For CARE, a co-lead of the coalition, women’s empowerment and gender equality is a central focus of all its programmes. CARE’s work reinforces the reality that women are not only producers, but also entrepreneurs, caregivers, and community leaders who hold food systems together. Yet despite their central role, they face persistent structural barriers. Women farmers experience unequal access to land, credit, inputs, and markets, and are often excluded from decision-making spaces that shape agricultural policies and value chains. These inequalities are also reflected in working conditions. Women are disproportionately concentrated in informal, low-paid, and insecure roles, earning significantly less than men while also carrying the majority of unpaid care work. Women in agriculture often work longer hours than men, yet with fewer resources, less recognition, and limited opportunities to advance.

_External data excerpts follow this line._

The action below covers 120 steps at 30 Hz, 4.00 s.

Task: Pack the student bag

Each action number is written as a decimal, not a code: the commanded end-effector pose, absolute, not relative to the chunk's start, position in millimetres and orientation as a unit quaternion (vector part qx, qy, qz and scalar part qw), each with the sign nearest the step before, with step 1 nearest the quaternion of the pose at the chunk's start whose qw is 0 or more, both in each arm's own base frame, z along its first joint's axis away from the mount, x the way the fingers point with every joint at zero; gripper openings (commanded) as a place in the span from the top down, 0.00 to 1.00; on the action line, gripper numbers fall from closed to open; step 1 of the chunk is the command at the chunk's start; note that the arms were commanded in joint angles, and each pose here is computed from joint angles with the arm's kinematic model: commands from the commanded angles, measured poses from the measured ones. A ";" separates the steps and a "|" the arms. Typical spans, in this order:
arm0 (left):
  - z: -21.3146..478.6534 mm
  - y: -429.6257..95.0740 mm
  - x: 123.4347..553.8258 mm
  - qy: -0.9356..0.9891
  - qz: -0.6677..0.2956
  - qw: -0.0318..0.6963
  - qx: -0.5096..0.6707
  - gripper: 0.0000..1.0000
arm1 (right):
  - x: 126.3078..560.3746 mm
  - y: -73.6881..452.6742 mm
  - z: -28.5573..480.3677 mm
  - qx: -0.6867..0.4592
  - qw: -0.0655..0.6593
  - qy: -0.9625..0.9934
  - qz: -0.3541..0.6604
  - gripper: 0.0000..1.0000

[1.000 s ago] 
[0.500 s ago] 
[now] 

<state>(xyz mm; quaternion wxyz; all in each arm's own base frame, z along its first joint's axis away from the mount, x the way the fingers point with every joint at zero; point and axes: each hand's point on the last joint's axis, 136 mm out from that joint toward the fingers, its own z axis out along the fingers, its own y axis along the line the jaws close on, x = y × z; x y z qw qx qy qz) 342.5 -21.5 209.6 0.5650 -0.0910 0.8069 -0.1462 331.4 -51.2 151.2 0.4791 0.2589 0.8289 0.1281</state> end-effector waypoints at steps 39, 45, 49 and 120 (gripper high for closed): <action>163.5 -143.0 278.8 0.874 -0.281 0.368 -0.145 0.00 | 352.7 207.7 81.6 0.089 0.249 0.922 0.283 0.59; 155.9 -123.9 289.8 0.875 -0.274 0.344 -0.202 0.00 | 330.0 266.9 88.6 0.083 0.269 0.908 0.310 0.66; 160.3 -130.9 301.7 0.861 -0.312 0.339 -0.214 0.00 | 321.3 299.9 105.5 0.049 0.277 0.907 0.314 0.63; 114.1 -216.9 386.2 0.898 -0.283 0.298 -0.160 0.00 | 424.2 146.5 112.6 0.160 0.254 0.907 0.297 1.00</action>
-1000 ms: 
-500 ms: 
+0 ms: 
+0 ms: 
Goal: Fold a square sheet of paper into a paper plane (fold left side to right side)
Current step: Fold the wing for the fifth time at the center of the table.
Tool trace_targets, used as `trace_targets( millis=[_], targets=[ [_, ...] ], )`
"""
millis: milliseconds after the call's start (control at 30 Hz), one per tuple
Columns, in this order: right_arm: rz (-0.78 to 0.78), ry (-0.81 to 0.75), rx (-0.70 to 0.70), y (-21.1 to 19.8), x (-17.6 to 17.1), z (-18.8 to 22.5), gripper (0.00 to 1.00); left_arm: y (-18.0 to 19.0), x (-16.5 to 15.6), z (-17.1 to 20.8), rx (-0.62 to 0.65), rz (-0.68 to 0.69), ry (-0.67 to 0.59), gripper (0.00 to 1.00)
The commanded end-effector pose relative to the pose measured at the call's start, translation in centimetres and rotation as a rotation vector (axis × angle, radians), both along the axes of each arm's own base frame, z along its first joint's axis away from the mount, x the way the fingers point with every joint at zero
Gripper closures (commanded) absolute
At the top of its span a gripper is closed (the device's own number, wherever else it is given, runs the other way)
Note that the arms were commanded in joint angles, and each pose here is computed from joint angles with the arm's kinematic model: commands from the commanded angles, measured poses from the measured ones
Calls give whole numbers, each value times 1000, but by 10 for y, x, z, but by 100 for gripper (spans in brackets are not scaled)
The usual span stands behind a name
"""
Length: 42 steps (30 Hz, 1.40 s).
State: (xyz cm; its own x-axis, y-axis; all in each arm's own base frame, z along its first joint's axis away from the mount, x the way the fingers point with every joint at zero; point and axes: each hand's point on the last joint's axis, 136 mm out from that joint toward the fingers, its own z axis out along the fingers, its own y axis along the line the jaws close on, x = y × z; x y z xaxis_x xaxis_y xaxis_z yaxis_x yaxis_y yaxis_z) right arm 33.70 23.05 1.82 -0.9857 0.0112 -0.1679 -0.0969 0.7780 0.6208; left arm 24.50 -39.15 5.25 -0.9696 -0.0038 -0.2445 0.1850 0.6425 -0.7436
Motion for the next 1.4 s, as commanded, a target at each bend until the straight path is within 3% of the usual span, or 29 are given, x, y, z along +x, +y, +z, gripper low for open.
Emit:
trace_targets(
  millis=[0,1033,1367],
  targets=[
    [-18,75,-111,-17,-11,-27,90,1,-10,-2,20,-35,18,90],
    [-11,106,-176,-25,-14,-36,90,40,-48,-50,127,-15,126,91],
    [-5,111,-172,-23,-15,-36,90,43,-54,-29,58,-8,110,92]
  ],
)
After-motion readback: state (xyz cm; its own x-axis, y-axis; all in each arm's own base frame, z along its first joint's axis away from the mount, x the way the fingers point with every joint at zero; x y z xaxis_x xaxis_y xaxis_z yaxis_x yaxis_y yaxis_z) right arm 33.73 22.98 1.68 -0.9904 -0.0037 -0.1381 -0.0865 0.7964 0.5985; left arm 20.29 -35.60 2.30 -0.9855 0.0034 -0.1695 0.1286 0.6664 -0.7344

This is a critical entry point for the coalition. Shaped by unequal access to rights, resources, and protections, women’s roles in agrifood systems are fundamentally linked to labour issues. Advancing decent work for women means addressing not only wages and working conditions, but also the structural inequalities that limit their agency and voice across food systems.
CARE’s programmes offer evidence of what works. Through initiatives such as climate-smart agriculture, Farmer Field and Business Schools, and Village Savings and Loan Associations, CARE supports women to improve productivity, access markets, and build financial resilience. At the same time, CARE emphasizes that technical solutions alone are not enough. Transforming food systems requires shifting power, supporting women’s leadership, strengthening collective action, and addressing the social norms that constrain women’s participation.
As highlighted in CARE’s International Year of the Woman Farmer campaign, when women farmers have equal access to land, finance, information, and decision-making, the impacts extend far beyond individual livelihoods. Women invest in their families and communities, strengthen food security, and drive more sustainable and climate-resilient agricultural practices.
The International Year of the Woman Farmer is more than a moment of recognition, it is a call to action. For coalition members, it presents an opportunity to align efforts around a shared priority: ensuring that women’s work in agrifood systems is not only visible, but valued, protected, and fairly rewarded, because when women farmers thrive, food systems become more equitable, resilient, and sustainable for all.